While the polysaccharides (and fiber) may have a soothing effect on your GI tract, there's also evidence to suggest that eating Irish moss may support your digestive system in other ways.
For example, a rodent study in the journal BMC Complementary and Alternative Medicine found that Irish moss acts as a prebiotic, encouraging the growth of beneficial gut bacteria and improving intestinal and immune health.
One thing all sea vegetables tend to have in common is high levels of iodine. And Irish moss is no different. Without sufficient levels of this trace mineral, the thyroid is unable to produce the hormones that keep our metabolism regulated and our heart, brain, muscles, and bones strong.
But beyond iodine, Irish moss also contains diiodotyrosine—a thyroid hormone precursor—as well as the thyroid hormones triiodothyronine (T3) and thyroxine (T4).
There's preliminary evidence to suggest that supplementing with Irish moss may even protect the brain from certain neurodegenerative diseases.

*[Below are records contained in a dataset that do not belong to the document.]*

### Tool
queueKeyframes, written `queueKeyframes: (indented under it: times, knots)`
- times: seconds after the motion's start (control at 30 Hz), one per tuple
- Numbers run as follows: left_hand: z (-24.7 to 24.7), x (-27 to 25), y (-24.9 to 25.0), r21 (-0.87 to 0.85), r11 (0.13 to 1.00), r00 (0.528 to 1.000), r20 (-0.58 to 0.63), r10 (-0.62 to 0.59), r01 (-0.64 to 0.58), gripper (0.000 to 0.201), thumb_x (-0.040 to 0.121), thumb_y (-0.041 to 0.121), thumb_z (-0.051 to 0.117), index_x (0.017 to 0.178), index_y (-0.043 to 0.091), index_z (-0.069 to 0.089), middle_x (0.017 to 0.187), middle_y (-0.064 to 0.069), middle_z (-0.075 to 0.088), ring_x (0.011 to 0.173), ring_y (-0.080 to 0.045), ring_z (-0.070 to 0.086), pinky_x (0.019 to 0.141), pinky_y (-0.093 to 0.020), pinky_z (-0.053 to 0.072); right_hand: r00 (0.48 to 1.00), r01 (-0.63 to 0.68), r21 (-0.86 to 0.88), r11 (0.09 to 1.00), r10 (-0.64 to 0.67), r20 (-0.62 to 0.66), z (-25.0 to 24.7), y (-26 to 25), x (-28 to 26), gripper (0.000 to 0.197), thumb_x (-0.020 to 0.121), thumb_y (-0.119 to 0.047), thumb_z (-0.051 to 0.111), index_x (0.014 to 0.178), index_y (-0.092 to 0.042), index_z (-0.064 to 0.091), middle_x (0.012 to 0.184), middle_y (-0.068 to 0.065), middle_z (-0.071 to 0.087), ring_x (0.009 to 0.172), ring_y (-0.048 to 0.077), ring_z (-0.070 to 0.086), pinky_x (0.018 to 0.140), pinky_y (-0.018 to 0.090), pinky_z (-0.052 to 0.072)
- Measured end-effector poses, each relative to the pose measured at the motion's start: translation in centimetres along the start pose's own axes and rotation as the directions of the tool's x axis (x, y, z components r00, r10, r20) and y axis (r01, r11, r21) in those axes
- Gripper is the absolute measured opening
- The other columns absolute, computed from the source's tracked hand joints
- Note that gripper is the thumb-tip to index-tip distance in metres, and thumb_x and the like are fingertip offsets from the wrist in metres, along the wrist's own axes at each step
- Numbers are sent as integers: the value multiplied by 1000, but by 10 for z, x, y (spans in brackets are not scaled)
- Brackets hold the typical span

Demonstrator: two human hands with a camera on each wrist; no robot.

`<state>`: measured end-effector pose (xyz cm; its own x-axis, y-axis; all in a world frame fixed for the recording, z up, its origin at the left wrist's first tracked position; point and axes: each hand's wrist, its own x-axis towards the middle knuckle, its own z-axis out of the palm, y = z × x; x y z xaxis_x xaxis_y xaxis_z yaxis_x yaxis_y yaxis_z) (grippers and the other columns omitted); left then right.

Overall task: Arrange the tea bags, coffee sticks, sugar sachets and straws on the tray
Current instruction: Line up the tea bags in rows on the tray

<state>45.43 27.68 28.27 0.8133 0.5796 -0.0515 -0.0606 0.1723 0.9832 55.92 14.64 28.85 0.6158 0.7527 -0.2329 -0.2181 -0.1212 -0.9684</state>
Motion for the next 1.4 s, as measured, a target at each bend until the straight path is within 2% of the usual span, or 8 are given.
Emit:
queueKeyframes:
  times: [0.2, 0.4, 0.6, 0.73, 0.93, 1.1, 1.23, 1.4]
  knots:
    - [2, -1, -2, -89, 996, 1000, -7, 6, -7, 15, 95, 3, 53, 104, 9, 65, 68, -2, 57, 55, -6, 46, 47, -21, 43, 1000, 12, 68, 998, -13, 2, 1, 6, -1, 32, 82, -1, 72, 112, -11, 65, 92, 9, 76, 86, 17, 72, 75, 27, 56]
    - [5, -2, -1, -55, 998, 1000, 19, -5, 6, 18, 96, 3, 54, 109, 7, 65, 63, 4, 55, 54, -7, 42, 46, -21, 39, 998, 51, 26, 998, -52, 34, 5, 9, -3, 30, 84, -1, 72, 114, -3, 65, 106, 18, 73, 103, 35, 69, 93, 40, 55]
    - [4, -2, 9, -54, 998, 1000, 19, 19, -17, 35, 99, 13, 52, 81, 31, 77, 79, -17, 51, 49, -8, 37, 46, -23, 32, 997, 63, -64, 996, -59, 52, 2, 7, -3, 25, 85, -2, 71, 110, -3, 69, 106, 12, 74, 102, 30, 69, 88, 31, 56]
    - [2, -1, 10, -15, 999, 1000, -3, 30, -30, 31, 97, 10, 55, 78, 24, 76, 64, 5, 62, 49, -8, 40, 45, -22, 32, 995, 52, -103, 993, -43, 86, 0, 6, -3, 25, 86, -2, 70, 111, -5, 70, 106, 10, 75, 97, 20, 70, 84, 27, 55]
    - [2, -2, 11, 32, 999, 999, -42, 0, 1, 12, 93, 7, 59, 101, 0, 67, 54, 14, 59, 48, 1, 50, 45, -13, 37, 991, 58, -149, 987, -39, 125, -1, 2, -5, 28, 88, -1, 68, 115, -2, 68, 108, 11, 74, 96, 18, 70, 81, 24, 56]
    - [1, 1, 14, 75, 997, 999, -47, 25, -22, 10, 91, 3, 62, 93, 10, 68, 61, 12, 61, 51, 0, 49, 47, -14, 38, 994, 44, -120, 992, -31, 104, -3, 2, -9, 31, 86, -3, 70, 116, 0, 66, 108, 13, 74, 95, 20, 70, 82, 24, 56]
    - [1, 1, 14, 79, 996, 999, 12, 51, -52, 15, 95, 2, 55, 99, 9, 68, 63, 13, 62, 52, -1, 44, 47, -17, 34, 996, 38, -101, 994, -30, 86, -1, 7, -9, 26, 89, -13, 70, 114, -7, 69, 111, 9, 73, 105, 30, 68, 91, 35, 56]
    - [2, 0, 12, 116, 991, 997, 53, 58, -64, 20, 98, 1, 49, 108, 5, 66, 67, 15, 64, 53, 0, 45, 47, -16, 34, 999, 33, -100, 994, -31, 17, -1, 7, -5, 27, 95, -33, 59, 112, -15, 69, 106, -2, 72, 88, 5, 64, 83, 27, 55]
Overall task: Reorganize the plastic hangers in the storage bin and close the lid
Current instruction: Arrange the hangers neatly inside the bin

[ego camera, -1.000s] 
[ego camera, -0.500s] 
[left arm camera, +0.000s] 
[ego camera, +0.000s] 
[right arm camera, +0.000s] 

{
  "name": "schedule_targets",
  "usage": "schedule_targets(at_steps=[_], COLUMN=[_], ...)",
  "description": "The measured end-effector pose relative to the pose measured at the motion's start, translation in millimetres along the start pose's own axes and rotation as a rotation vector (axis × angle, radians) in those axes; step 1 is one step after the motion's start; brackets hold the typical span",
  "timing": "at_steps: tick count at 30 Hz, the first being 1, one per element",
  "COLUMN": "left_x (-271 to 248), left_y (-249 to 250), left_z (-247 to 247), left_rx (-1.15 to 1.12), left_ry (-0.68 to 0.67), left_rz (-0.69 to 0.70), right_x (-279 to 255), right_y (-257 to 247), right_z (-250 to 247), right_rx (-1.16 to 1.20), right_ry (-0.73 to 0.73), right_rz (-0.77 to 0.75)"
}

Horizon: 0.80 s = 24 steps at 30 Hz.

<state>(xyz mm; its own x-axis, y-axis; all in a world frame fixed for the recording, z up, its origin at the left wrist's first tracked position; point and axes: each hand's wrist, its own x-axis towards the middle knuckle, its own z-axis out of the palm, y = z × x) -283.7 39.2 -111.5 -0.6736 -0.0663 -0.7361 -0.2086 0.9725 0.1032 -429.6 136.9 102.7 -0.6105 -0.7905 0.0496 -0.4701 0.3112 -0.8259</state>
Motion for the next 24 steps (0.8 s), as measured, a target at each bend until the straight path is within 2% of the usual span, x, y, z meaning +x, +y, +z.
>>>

In a study published in the journal Marine Drugs, researchers found that worms supplemented with an extract of Irish moss displayed decreased accumulation of a type of protein associated with the development of both Parkinson's and Alzheimer's disease. In addition, the extract also appeared to protect neurons from degeneration.
Both of these findings were felt to be at least partially attributable to the ability of Irish moss to protect the body from the harmful effects of oxidative stress.
Interestingly, studies suggest that Irish moss may possess properties that could make it a potentially potent anticoagulant. For example, a recent study published in the journal Natural Product Research found that extracts of the sea moss exhibited anticoagulant activity that was a mere 5 times less powerful than Lovenox—a medication widely used in the prevention of pulmonary embolism (PE) and deep vein thrombosis (DVT).
How Do You Use Irish Moss?
Irish moss can be purchased online or in specialty stores in its whole form or as bulk powder or capsules.
While downing a few capsules may be the easiest way to get your Irish moss, many people—especially vegans and raw food enthusiasts—prefer incorporating the whole plant into their favorite recipes.
All you have to do is rinse it with water and soak it in a large bowl (remember, it really expands!) overnight. Then simply eat as is or blend it with extra water until the desired consistency is reached and store in the refrigerator for up to a week. That's it!
When making your own Irish moss gel, keep in mind that it will retain the typical seaweed flavor. However, most people find the taste mild enough to easily disguise in a recipe. Plus, you can always decrease the taste even more by straining and rinsing several times during the soaking process.
But once you start making your own moss gel, we think you'll probably find yourself adding it to just about everything—even your own homemade skin and hair care products!